◆ TASK ITEM
Write out the data below exactly as given, without any of its pictures.
◆ ◆ ◆
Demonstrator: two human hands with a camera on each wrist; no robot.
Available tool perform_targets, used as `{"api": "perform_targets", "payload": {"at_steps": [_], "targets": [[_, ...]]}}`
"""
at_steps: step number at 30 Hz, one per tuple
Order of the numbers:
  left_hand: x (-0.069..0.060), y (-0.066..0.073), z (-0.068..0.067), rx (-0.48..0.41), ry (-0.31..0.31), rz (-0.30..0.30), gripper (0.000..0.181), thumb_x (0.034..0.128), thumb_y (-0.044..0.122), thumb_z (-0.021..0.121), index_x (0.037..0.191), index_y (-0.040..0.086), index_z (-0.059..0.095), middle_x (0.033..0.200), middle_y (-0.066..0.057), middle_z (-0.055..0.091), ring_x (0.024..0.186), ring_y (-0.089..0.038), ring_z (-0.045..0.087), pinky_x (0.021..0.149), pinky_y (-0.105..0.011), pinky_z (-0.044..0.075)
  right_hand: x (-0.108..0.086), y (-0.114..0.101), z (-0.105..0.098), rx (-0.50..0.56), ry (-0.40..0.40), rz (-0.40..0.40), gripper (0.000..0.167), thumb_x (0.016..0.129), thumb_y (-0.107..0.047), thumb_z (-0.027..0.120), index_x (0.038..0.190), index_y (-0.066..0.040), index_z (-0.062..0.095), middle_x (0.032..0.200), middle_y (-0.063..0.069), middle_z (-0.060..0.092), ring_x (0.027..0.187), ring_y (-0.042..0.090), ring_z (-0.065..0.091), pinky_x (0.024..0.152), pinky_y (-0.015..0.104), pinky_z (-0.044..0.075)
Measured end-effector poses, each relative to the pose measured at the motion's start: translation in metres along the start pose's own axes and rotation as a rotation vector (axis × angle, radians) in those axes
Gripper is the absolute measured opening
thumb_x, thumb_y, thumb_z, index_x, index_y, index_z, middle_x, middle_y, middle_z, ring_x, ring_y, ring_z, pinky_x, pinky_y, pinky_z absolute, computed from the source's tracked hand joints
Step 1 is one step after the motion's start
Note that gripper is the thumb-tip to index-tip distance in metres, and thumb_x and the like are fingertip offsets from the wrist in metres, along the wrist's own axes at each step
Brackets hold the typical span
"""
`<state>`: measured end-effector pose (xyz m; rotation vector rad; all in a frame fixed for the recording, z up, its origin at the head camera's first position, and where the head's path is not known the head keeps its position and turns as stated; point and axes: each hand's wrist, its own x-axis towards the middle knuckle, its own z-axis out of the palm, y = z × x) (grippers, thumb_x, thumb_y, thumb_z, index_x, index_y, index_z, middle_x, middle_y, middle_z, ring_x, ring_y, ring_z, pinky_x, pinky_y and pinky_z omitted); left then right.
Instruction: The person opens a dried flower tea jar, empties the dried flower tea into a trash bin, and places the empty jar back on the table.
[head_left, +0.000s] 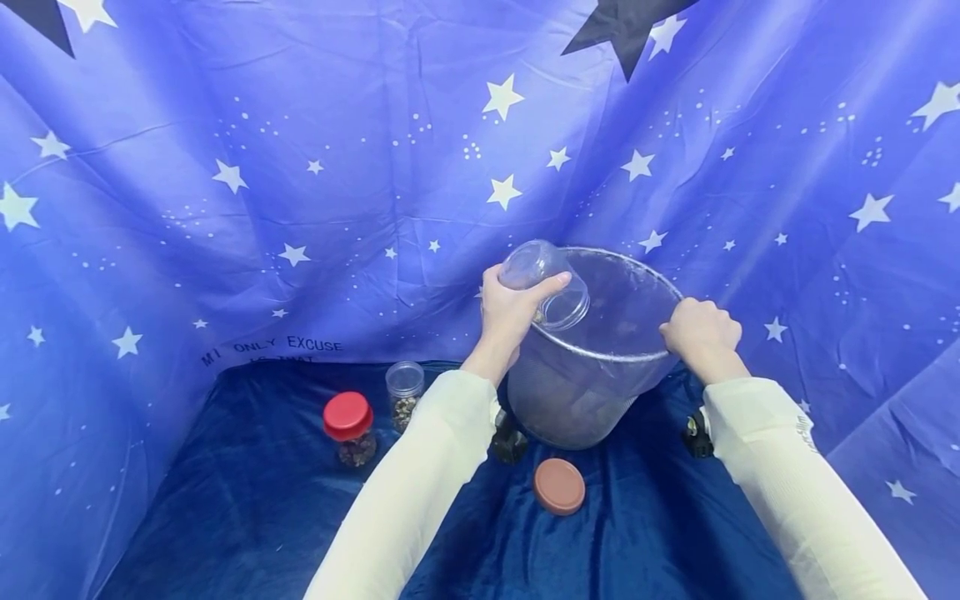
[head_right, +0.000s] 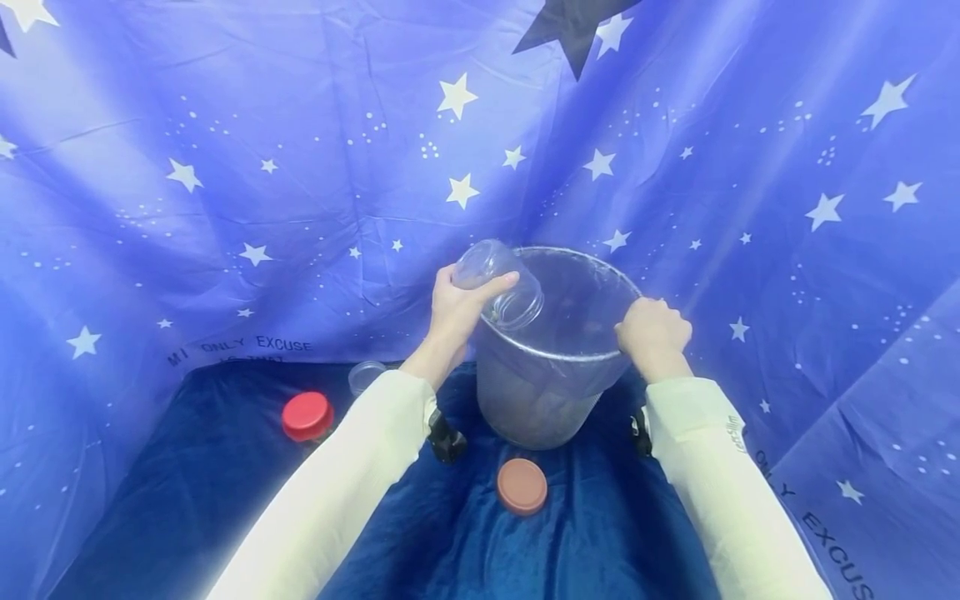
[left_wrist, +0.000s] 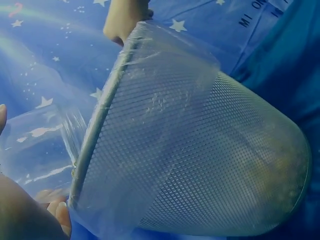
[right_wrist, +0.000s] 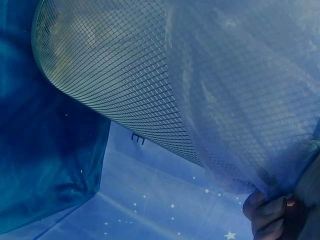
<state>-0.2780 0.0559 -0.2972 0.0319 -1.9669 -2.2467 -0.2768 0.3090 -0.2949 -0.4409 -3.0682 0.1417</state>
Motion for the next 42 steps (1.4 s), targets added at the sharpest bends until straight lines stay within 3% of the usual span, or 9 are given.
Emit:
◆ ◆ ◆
◆ FINAL ANSWER
Demonstrator: two human hands with a camera on each wrist; no robot.
Available tool perform_targets, used as `{"api": "perform_targets", "payload": {"at_steps": [_], "targets": [[_, ...]]}}`
"""
at_steps: step number at 30 Hz, one per tuple
Order of the numbers:
  left_hand: x (-0.069..0.060), y (-0.066..0.073), z (-0.068..0.067), rx (-0.48..0.41), ry (-0.31..0.31), rz (-0.30..0.30), gripper (0.000..0.181), thumb_x (0.034..0.128), thumb_y (-0.044..0.122), thumb_z (-0.021..0.121), index_x (0.037..0.191), index_y (-0.040..0.086), index_z (-0.059..0.095), middle_x (0.033..0.200), middle_y (-0.066..0.057), middle_z (-0.055..0.091), ring_x (0.024..0.186), ring_y (-0.089..0.038), ring_z (-0.045..0.087), pinky_x (0.021..0.149), pinky_y (-0.105..0.011), pinky_z (-0.044..0.075)
  right_hand: x (-0.108..0.086), y (-0.114..0.101), z (-0.105..0.098), rx (-0.50..0.56), ry (-0.40..0.40), rz (-0.40..0.40), gripper (0.000..0.167), thumb_x (0.016..0.129), thumb_y (-0.107..0.047), thumb_z (-0.027..0.120), index_x (0.038..0.190), index_y (-0.066..0.040), index_z (-0.062..0.095), middle_x (0.032..0.200), middle_y (-0.063..0.069), middle_z (-0.060..0.092), ring_x (0.027..0.187), ring_y (-0.042..0.090), ring_z (-0.065..0.091), pinky_x (0.024..0.152), pinky_y (-0.015..0.104), pinky_z (-0.044..0.075)
Measured end-effector poses, each relative to the pose measured at the motion's start: translation in metres along the start pose's own axes and rotation as a rotation vector (axis × angle, radians) in those axes
Gripper is the absolute measured opening
thumb_x, thumb_y, thumb_z, index_x, index_y, index_z, middle_x, middle_y, middle_z, ring_x, ring_y, ring_z, pinky_x, pinky_y, pinky_z absolute, computed from the source's tracked hand joints
Step 1 is one step after the motion's start
Note that gripper is the thumb-tip to index-tip distance in metres, and thumb_x and the like are fingertip offsets from the wrist in metres, along the wrist's own axes at each step
Brackets hold the typical span
"""
`<state>`: measured end-effector pose (xyz m; rotation vector rad; all in a frame fixed for the recording, z up, its origin at the head camera's first position, and where the head's path is not known the head keeps its position and turns as stated; point and axes: each hand's wrist, its own x-axis towards the middle knuckle, its own z-axis out of the palm, y = z × x) (grippers, thumb_x, thumb_y, thumb_z, index_x, index_y, index_z, middle_x, middle_y, middle_z, ring_x, ring_y, ring_z, pinky_x, pinky_y and pinky_z omitted); left then right.
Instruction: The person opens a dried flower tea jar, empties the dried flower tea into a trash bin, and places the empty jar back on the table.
[head_left, +0.000s] 
[head_right, +0.000s] 
[left_wrist, +0.000s] 
[right_wrist, +0.000s] 
<state>-0.2780 0.0559 -0.2972 0.0319 -1.9669 -2.2467 -0.2768 0.3090 -0.2949 -0.4409 -3.0682 0.1417</state>
Motion for the next 42 steps (1.4 s), targets added at the sharpest bends until straight lines stay within 3% of the usual span, or 9 are given.
Emit:

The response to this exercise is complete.